There are many ways to measure biodiversity and methods to compare the biodiversity between populations or communities. The simplest two are often considered to be abundance and richness.


Richness is the number of species in a community while abundance is the number of individuals from each species in that community.

Let’s load our ratdat dataset


How can we find abundance within this community?

  • We need to count the number of individuals detected from each species.

Now let’s wrangle our ratdat::complete dataset using dplyr to see the abundances of each species in our community.

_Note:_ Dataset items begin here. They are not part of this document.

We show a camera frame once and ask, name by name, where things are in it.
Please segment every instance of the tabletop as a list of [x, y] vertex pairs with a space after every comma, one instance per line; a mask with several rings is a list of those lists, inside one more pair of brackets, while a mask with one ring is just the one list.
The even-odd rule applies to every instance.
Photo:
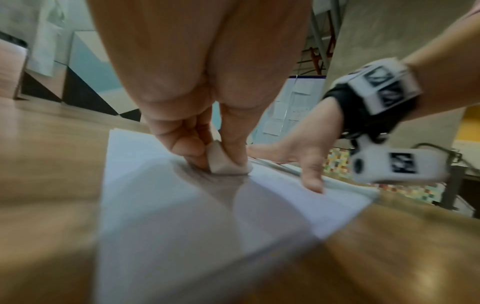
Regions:
[[[146, 125], [0, 99], [0, 302], [85, 303], [109, 131]], [[480, 222], [382, 192], [347, 226], [238, 303], [474, 303]]]

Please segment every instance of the colorful mosaic tile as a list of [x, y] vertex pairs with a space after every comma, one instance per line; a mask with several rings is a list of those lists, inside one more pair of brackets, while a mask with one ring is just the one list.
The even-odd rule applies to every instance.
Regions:
[[[332, 148], [324, 163], [324, 172], [337, 174], [339, 177], [350, 179], [349, 172], [349, 151], [346, 149]], [[386, 191], [395, 192], [409, 198], [432, 203], [442, 199], [445, 190], [443, 184], [427, 186], [401, 186], [401, 185], [376, 185]]]

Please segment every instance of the white eraser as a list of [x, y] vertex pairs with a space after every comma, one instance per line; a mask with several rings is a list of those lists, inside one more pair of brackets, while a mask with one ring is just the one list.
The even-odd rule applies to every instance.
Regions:
[[206, 147], [206, 158], [210, 172], [221, 175], [245, 175], [249, 174], [253, 167], [250, 161], [244, 166], [234, 163], [222, 148], [220, 141], [215, 140]]

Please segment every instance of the yellow object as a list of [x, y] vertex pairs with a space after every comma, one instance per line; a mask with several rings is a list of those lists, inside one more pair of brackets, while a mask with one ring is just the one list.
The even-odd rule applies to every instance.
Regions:
[[466, 109], [455, 139], [480, 142], [480, 105]]

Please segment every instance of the black triangle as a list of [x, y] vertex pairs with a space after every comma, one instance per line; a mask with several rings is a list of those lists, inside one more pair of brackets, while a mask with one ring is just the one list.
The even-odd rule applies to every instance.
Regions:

df <- ratdat::complete %>%
  # Filter out rows with blank cells for species_id
  filter(species_id != "") %>%
  # Subset dataframe by species_id
  group_by(species_id) %>%
  # Count number of rows in each subset, create a new column `abundance`
  summarise(abundance = n()) %>%
  # Put subsets back together
  ungroup() %>%
  # Sort by abundance

Now let’s look at species by plot. Group abundances by both species and plot id. Now our dataframe will be in wide format which is preferred by the packages we will use throughout this lab.

df <- ratdat::complete %>%
  # Filter out rows with blank cells for species_id
  filter(species_id != "") %>%
  # Subset dataframe by species_id
  group_by(species_id, plot_id) %>%
  # Count number of rows in each subset, create a new column `abundance`
  summarise(abundance = n()) %>%
  # Put subsets back together
  ungroup() %>%
  # Convert to wide table, we will cover this again later
  pivot_wider(names_from = species_id, values_from = abundance, values_fill = 0)
Let’s plot for species AB and AH for the first 4 plots

df_AB_AH <- df %>%
  dplyr::select(plot_id, AB, AH) %>%
  filter(plot_id <= 4)

ggplot(data = df_AB_AH, aes(x = AB, y = AH)) +
  geom_text(aes(label = plot_id)) +
  labs(x = "AB", y = "AH", title = "Plot IDs positioned by abundances")


Euclidean Distance

Can you tell by looking at this plot how different the relationship is between these species by site?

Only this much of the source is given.